Brief — Quote exactly and only this range of lines in the data below: the line that holds "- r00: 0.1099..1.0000" to the line that holds "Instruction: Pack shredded", both included.

* * *

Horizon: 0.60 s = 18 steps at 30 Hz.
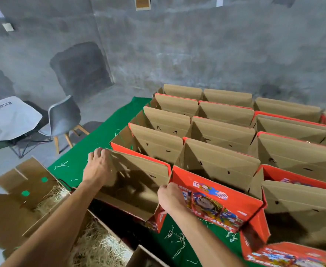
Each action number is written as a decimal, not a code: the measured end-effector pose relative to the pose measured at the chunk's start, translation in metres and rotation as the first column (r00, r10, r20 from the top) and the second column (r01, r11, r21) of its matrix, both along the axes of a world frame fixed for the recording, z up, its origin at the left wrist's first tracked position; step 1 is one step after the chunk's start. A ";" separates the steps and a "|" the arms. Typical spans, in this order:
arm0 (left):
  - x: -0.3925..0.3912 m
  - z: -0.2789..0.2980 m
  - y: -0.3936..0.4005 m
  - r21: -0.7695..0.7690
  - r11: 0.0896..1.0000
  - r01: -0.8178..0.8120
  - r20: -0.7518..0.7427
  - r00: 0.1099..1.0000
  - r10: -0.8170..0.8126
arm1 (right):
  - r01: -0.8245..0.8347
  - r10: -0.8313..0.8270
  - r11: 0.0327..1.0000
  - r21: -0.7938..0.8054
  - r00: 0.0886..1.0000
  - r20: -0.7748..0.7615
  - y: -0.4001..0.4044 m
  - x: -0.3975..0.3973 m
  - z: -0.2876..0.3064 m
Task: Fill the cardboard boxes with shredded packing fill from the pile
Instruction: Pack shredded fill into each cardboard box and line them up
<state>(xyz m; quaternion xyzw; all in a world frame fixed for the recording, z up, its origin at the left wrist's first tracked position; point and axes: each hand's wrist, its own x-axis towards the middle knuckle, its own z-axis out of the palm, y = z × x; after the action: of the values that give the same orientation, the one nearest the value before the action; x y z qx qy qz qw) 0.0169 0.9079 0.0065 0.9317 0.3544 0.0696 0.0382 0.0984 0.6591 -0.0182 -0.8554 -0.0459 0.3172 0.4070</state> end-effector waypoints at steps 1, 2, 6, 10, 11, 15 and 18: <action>-0.001 0.001 0.002 -0.019 1.000 0.007 0.042 0.999 -0.006 | -0.002 0.003 1.000 -0.024 1.000 0.028 0.001 0.000 0.001; -0.001 0.002 0.003 -0.043 0.999 0.003 0.076 0.997 0.000 | -0.011 0.014 0.999 -0.040 0.998 0.059 0.001 -0.001 0.002; -0.008 0.012 0.000 -0.147 0.987 -0.066 0.191 0.977 0.094 | -0.059 0.068 0.996 -0.070 0.989 0.132 -0.011 -0.007 0.013; -0.022 0.043 -0.009 -0.172 0.983 -0.056 0.327 0.939 0.110 | -0.066 0.063 0.998 0.016 0.991 0.120 -0.029 -0.023 0.040; -0.025 0.059 -0.013 -0.153 0.987 -0.060 0.353 0.929 0.111 | -0.044 0.038 0.996 0.082 0.996 0.080 -0.032 -0.026 0.053; -0.037 0.138 -0.034 -0.057 0.995 -0.079 0.414 0.905 0.095 | -0.057 0.055 0.975 0.214 0.998 0.016 -0.056 -0.041 0.115; -0.051 0.201 -0.066 -0.005 0.998 -0.066 0.452 0.890 0.062 | -0.057 0.023 0.957 0.284 0.992 0.123 -0.089 -0.053 0.160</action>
<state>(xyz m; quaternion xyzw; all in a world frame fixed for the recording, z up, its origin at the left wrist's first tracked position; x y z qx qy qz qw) -0.0340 0.8418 0.2075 0.8781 0.3659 0.2871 0.1124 0.0457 0.5705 0.1413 -0.8034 -0.1327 0.2643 0.5168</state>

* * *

Task output —
  - r00: 0.1099..1.0000
  - r10: -0.8170..0.8126
arm1 (right):
  - r01: -0.8245..0.8347
  - r10: -0.8313..0.8270
  - r11: 0.0327..1.0000
  - r21: -0.7938..0.8054
  - r00: 0.0886..1.0000
  - r20: -0.7748..0.7615
  - y: -0.4001..0.4044 m
  - x: -0.3975..0.3973 m
  - z: -0.2876..0.3064 m
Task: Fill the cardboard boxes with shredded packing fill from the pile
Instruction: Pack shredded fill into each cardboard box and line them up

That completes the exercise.